**What you have to do**
Could you retype, exactly as written, every line from the top of the records through the line that contains "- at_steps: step"?

(Stored items)

------------------------------------

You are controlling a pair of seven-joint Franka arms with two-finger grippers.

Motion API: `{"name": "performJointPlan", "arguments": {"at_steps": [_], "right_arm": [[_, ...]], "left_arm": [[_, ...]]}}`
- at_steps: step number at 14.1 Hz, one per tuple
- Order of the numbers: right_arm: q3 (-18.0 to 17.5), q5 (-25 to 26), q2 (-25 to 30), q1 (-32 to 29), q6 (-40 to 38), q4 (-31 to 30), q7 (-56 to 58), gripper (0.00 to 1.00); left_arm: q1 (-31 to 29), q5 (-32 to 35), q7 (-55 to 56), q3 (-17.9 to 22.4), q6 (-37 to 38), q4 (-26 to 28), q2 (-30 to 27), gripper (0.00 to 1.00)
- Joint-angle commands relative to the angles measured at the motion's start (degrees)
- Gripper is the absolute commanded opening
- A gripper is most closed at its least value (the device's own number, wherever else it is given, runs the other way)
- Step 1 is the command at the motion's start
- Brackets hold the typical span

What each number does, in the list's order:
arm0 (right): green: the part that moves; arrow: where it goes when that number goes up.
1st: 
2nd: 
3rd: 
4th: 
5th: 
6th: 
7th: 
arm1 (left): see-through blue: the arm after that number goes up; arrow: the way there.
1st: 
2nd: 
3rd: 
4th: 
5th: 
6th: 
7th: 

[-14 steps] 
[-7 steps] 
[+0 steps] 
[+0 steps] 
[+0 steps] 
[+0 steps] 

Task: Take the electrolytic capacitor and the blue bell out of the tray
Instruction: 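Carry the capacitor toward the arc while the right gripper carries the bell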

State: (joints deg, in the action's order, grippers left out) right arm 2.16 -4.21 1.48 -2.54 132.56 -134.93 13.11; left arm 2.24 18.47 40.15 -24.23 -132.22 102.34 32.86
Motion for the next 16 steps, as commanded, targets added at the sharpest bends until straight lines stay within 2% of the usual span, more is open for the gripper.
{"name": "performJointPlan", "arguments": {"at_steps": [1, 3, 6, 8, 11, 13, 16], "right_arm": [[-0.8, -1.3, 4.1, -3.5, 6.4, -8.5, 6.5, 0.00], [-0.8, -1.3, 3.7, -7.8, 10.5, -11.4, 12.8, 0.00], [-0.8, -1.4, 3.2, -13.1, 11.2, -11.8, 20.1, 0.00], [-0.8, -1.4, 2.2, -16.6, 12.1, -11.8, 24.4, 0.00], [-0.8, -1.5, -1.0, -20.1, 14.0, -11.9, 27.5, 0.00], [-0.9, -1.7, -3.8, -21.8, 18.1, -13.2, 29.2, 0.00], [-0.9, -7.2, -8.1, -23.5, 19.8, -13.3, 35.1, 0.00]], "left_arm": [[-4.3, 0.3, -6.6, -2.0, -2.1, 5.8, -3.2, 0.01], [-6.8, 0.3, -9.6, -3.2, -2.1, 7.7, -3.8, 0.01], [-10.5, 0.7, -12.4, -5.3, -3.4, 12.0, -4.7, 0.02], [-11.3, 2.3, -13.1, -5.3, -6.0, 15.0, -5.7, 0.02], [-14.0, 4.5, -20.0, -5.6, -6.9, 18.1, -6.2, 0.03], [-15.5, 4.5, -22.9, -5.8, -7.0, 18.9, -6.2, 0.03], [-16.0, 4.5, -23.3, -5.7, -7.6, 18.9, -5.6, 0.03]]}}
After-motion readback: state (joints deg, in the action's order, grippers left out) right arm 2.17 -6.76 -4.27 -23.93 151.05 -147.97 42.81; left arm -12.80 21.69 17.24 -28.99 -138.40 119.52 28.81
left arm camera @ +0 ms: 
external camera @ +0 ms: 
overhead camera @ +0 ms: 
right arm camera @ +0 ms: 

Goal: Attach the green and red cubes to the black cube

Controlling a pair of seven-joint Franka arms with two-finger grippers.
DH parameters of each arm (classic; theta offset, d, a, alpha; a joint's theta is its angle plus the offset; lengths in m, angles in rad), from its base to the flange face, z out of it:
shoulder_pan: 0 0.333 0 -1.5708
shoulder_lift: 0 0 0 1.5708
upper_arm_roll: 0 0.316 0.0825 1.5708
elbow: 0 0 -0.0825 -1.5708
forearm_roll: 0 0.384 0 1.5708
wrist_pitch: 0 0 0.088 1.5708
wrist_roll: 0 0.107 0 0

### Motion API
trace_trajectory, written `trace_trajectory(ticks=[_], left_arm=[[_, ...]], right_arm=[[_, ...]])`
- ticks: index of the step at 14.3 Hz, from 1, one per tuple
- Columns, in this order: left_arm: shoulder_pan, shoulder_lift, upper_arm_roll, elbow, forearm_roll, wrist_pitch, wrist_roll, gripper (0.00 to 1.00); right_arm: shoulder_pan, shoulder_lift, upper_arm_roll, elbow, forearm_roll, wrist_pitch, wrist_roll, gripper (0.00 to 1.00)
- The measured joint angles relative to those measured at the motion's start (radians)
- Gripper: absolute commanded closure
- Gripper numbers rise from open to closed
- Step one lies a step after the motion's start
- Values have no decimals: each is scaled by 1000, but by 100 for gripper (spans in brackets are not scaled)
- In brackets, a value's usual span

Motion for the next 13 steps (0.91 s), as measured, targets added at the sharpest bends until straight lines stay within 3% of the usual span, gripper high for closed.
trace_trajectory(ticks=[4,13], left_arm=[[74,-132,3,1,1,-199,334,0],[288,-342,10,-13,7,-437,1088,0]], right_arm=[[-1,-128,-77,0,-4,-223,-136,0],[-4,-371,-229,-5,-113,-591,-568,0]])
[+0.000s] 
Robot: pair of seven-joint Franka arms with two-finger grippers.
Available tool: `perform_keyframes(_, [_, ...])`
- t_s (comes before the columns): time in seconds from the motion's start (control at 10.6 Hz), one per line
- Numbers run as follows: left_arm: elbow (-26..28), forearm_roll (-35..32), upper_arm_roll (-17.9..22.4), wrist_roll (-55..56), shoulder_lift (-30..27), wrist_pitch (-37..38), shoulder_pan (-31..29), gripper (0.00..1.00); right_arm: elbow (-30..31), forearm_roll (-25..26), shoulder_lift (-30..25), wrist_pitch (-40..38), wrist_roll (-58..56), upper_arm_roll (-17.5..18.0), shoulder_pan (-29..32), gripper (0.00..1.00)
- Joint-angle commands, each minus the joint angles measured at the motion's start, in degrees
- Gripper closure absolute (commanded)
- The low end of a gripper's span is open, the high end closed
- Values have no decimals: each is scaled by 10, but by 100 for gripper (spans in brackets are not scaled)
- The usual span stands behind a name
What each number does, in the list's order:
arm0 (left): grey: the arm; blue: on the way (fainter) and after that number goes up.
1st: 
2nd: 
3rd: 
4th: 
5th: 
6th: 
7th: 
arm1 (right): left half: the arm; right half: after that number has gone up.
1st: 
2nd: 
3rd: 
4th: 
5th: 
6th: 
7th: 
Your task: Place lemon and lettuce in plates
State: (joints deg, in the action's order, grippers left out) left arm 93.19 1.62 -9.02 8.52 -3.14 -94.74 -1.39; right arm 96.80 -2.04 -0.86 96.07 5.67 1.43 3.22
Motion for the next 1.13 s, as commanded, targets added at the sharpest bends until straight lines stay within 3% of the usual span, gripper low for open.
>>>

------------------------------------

**Answer to this problem**
You are controlling a pair of seven-joint Franka arms with two-finger grippers.

Motion API: `{"name": "performJointPlan", "arguments": {"at_steps": [_], "right_arm": [[_, ...]], "left_arm": [[_, ...]]}}`
- at_steps: step number at 14.1 Hz, one per tuple

Work on the exercise is complete.